EXERCISE AIM —
Return a copy of each line in the listing that includes the word "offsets".

'''

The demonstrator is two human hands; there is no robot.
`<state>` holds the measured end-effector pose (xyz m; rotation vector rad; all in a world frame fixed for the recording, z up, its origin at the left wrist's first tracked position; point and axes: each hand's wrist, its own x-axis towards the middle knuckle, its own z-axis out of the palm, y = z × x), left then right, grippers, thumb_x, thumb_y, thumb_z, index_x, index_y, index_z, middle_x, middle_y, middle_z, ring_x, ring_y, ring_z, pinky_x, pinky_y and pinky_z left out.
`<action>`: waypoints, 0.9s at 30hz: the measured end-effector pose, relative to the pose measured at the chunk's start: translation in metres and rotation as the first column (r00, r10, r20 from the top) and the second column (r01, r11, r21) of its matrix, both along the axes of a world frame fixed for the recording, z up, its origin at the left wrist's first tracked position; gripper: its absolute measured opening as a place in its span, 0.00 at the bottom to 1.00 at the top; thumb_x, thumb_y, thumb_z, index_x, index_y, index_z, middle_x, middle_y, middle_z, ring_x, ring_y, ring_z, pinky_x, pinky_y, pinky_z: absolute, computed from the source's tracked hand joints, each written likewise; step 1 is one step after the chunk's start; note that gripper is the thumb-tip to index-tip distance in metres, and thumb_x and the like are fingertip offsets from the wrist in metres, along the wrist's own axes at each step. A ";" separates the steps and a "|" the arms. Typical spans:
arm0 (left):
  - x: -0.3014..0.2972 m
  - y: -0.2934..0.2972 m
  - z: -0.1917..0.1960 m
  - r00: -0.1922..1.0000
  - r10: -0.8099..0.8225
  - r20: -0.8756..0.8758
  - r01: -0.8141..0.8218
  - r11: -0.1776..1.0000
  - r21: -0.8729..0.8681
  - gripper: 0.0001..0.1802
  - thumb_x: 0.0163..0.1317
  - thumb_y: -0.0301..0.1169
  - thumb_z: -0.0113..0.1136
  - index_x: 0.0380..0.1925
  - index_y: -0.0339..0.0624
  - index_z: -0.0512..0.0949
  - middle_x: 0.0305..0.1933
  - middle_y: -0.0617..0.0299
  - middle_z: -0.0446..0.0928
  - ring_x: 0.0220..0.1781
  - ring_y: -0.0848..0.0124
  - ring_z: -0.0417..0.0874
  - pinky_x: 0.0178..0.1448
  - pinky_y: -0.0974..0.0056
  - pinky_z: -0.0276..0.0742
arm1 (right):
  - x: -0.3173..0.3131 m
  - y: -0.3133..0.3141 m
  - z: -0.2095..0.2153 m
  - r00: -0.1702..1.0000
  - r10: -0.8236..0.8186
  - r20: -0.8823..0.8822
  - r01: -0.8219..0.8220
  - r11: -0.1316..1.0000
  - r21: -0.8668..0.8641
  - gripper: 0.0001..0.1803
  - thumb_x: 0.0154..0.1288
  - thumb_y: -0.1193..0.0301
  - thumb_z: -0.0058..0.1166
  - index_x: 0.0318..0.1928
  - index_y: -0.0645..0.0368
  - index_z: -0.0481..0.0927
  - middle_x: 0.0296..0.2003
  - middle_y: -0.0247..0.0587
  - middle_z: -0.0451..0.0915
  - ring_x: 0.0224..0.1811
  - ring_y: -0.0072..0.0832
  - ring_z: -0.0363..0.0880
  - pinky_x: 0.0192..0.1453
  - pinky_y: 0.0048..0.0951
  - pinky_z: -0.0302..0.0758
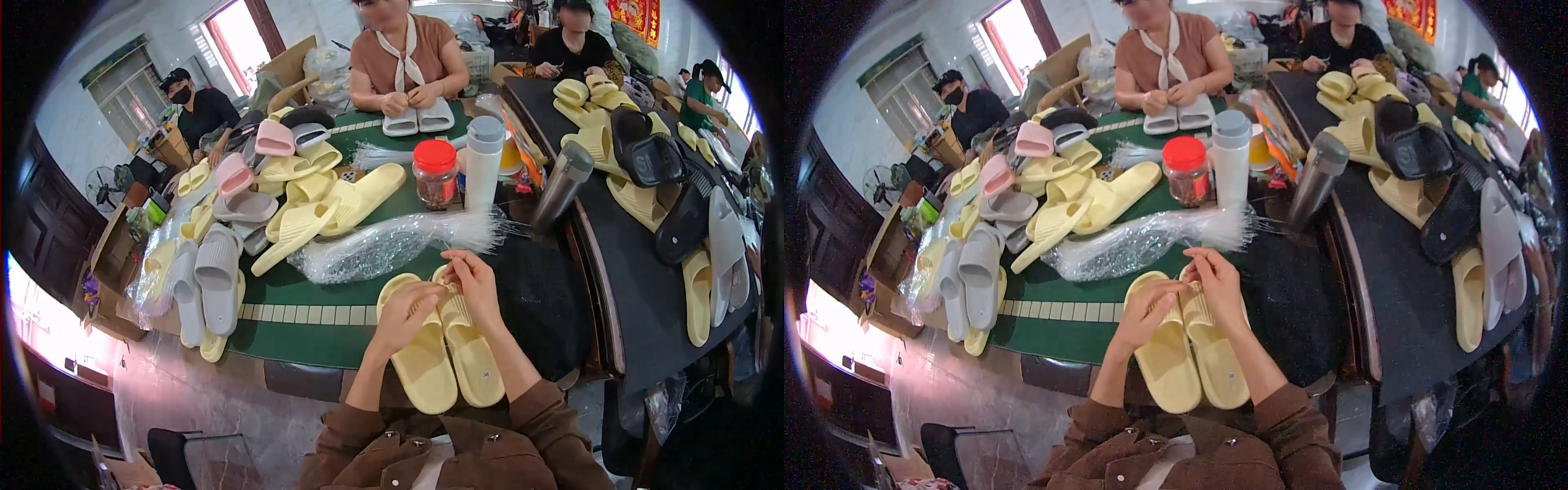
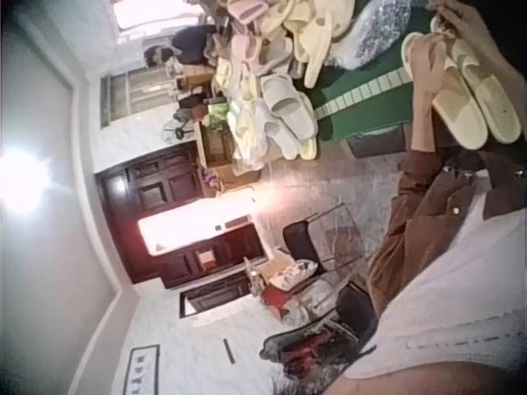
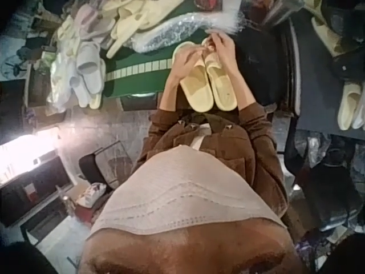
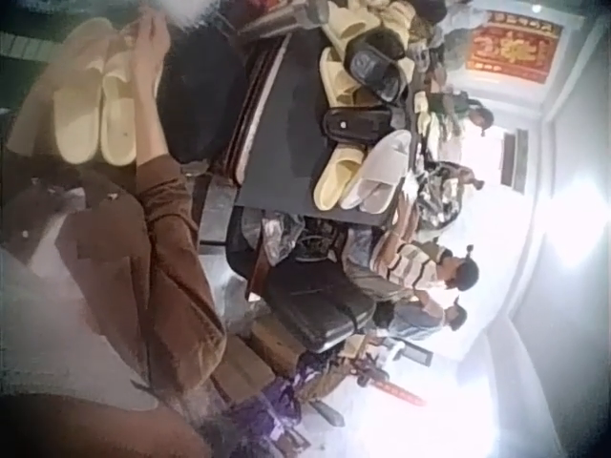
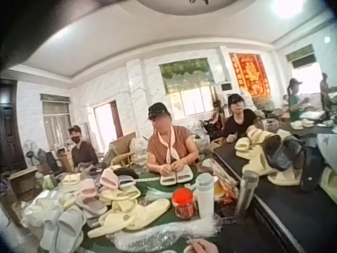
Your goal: Inspecting and trimming loose threads or imperfections from manufactured sandals at a workbench.
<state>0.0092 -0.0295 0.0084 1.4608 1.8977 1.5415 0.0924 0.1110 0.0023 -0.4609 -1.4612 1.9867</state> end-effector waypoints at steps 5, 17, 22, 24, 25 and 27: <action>-0.003 -0.003 -0.005 1.000 0.011 0.010 -0.011 1.000 0.001 0.14 0.64 0.33 0.52 0.42 0.34 0.79 0.45 0.51 0.79 0.49 0.58 0.76 0.55 0.60 0.69 | 0.000 -0.007 0.002 0.995 0.074 0.072 -0.086 0.979 0.184 0.11 0.69 0.74 0.45 0.46 0.62 0.80 0.27 0.30 0.76 0.28 0.14 0.72 0.33 0.17 0.72; 0.004 -0.002 -0.002 0.994 0.091 -0.055 -0.092 0.996 -0.008 0.11 0.62 0.30 0.53 0.38 0.33 0.80 0.42 0.52 0.79 0.47 0.58 0.77 0.54 0.59 0.70 | -0.001 -0.005 -0.006 0.996 -0.092 0.017 0.077 0.907 0.415 0.12 0.68 0.75 0.45 0.48 0.61 0.79 0.31 0.31 0.76 0.31 0.16 0.73 0.37 0.17 0.69; 0.015 -0.014 0.027 0.861 0.364 -0.355 -0.312 0.930 0.196 0.09 0.61 0.26 0.53 0.36 0.35 0.80 0.39 0.53 0.79 0.43 0.59 0.78 0.51 0.60 0.71 | 0.018 -0.001 0.026 0.997 0.029 -0.065 -0.028 1.000 0.014 0.20 0.68 0.76 0.44 0.60 0.62 0.68 0.26 0.35 0.76 0.28 0.17 0.73 0.35 0.17 0.70; 0.024 -0.022 0.034 0.881 0.360 -0.306 -0.308 0.929 0.206 0.08 0.60 0.25 0.53 0.36 0.36 0.81 0.38 0.54 0.79 0.43 0.59 0.78 0.51 0.60 0.71 | 0.038 -0.007 0.039 0.998 0.042 -0.052 -0.036 0.994 0.099 0.21 0.69 0.77 0.42 0.61 0.61 0.62 0.24 0.37 0.75 0.25 0.16 0.72 0.33 0.18 0.70; 0.030 -0.027 0.036 0.898 0.356 -0.257 -0.307 0.928 0.213 0.08 0.60 0.24 0.52 0.36 0.36 0.81 0.38 0.54 0.79 0.42 0.59 0.78 0.50 0.61 0.72 | 0.048 -0.008 0.040 0.998 0.036 -0.046 -0.031 0.995 0.099 0.21 0.69 0.77 0.42 0.61 0.61 0.62 0.24 0.37 0.75 0.25 0.16 0.72 0.33 0.18 0.70; 0.047 -0.040 0.043 0.913 0.350 -0.211 -0.317 0.932 0.177 0.09 0.60 0.23 0.52 0.36 0.35 0.80 0.38 0.54 0.79 0.43 0.59 0.79 0.49 0.62 0.72 | 0.067 -0.011 0.040 0.987 0.117 0.110 -0.142 0.957 0.254 0.12 0.69 0.77 0.41 0.51 0.62 0.68 0.23 0.35 0.75 0.23 0.16 0.71 0.31 0.18 0.70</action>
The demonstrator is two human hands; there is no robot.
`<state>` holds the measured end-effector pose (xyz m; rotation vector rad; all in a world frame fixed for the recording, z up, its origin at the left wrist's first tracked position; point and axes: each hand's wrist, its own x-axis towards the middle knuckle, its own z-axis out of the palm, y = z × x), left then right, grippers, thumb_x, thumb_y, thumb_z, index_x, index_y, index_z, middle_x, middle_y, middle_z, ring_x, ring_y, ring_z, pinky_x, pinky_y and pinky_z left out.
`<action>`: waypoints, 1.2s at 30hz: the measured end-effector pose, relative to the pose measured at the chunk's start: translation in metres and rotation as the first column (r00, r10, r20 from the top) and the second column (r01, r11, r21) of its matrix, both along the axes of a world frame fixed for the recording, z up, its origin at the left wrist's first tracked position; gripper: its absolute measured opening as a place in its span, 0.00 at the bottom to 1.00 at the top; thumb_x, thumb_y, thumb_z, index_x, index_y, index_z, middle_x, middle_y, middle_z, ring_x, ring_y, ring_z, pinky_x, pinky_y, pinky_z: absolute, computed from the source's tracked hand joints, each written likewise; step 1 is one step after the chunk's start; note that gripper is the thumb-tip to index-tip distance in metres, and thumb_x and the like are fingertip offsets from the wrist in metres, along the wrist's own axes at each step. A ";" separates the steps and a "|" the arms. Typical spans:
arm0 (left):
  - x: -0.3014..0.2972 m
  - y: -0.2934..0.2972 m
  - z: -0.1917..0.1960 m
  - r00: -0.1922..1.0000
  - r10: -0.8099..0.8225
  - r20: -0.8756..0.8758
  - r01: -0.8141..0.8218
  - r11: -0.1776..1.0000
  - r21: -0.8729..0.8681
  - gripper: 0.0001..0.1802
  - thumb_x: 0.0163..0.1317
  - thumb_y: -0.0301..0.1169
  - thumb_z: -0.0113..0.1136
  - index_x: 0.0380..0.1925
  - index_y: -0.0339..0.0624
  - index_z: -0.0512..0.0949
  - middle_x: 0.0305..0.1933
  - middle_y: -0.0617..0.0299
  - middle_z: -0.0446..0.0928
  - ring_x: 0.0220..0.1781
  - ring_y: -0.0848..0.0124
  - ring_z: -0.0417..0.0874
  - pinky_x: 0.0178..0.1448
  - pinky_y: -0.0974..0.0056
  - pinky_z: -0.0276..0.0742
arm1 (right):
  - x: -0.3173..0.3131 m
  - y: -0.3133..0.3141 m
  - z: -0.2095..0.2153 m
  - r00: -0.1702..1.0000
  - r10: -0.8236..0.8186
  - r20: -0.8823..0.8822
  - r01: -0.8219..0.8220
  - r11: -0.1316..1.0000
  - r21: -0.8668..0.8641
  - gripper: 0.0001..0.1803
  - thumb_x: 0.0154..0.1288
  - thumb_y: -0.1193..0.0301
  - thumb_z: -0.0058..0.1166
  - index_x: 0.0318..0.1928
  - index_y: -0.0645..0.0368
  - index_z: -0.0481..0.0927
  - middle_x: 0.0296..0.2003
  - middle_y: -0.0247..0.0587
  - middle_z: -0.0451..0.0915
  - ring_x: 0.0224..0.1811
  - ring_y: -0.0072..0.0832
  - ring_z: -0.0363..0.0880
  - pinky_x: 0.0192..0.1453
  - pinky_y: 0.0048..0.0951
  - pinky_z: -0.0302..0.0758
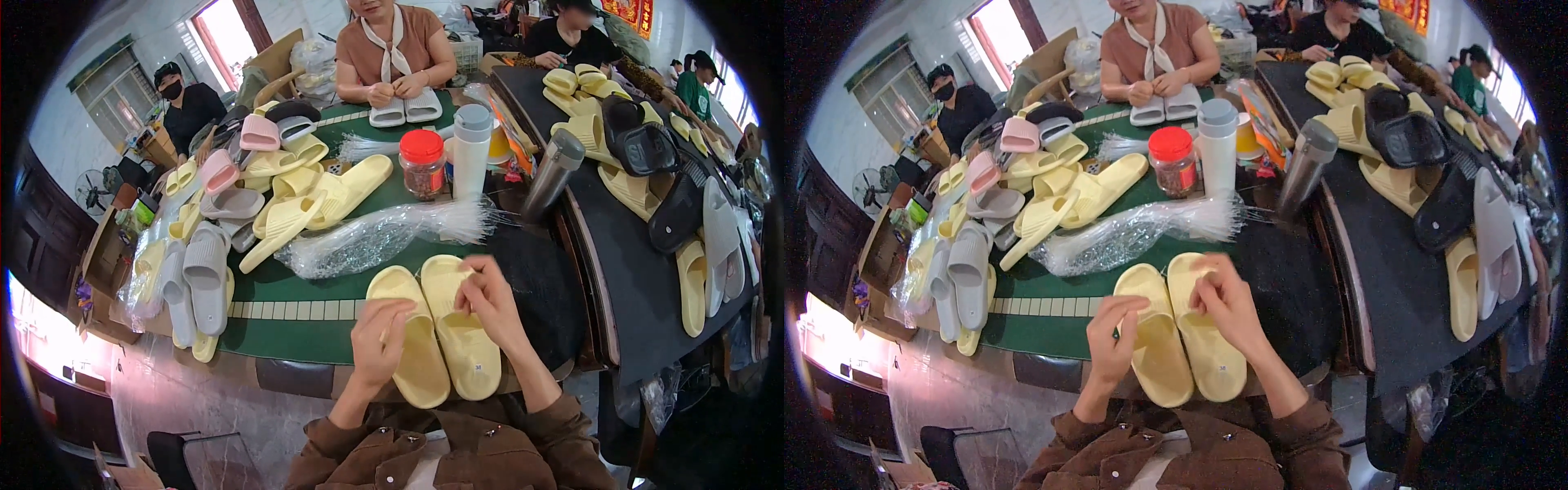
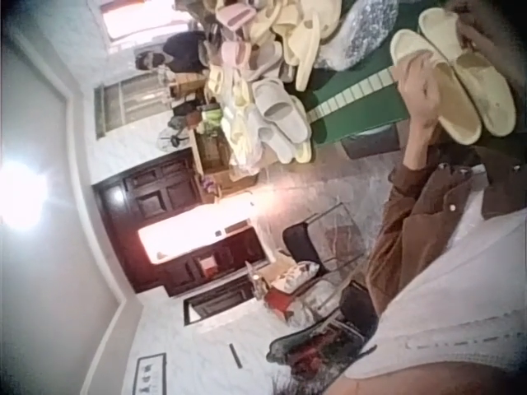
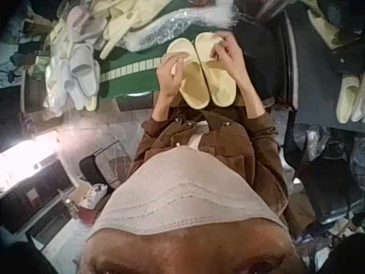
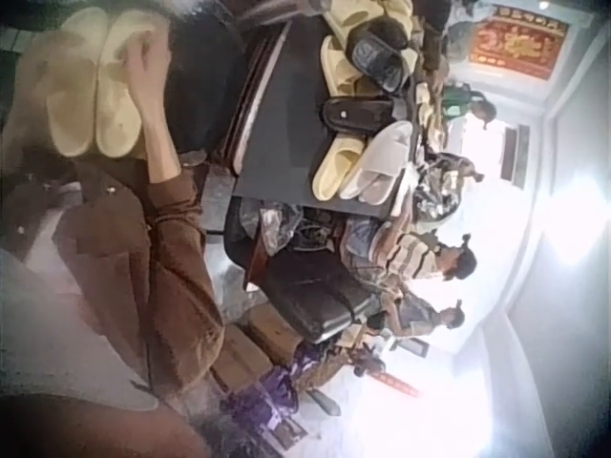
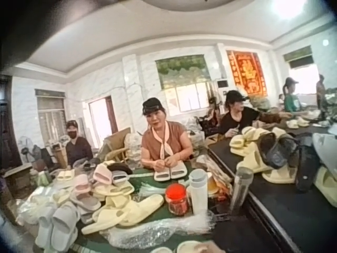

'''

ANSWER FOR THIS EXERCISE —
`<action>`: waypoints, 0.9s at 30hz: the measured end-effector pose, relative to the pose measured at the chunk's start: translation in metres and rotation as the first column (r00, r10, r20 from the top) and the second column (r01, r11, r21) of its matrix, both along the axes of a world frame fixed for the recording, z up, its origin at the left wrist's first tracked position; gripper: its absolute measured opening as a place in its span, 0.00 at the bottom to 1.00 at the top; thumb_x, thumb_y, thumb_z, index_x, index_y, index_z, middle_x, middle_y, middle_z, ring_x, ring_y, ring_z, pinky_x, pinky_y, pinky_z: absolute, computed from the source's tracked hand joints, each written likewise; step 1 is one step after the chunk's start; note that gripper is the thumb-tip to index-tip distance in metres, and thumb_x and the like are fingertip offsets from the wrist in metres, along the wrist's own axes at each step. A ";" separates the steps and a "|" the arms. Typical spans:
`<action>`: waypoints, 1.2s at 30hz: the measured end-effector pose, relative to the pose measured at the chunk's start: translation in metres and rotation as the first column (r00, r10, r20 from the top) and the second column (r01, r11, r21) of its matrix, both along the axes of a world frame fixed for the recording, z up, its origin at the left wrist's first tracked position; gripper: its absolute measured opening as a place in its span, 0.00 at the bottom to 1.00 at the top; thumb_x, thumb_y, thumb_z, index_x, index_y, index_z, middle_x, middle_y, middle_z, ring_x, ring_y, ring_z, pinky_x, pinky_y, pinky_z: absolute, computed from the source's tracked hand joints, each written likewise; step 1 is one step after the chunk's start; note that gripper is the thumb-tip to index-tip distance in metres, and thumb_x and the like are fingertip offsets from the wrist in metres, along the wrist's own axes at each step. A ";" separates the steps and a "|" the arms. Typical spans:

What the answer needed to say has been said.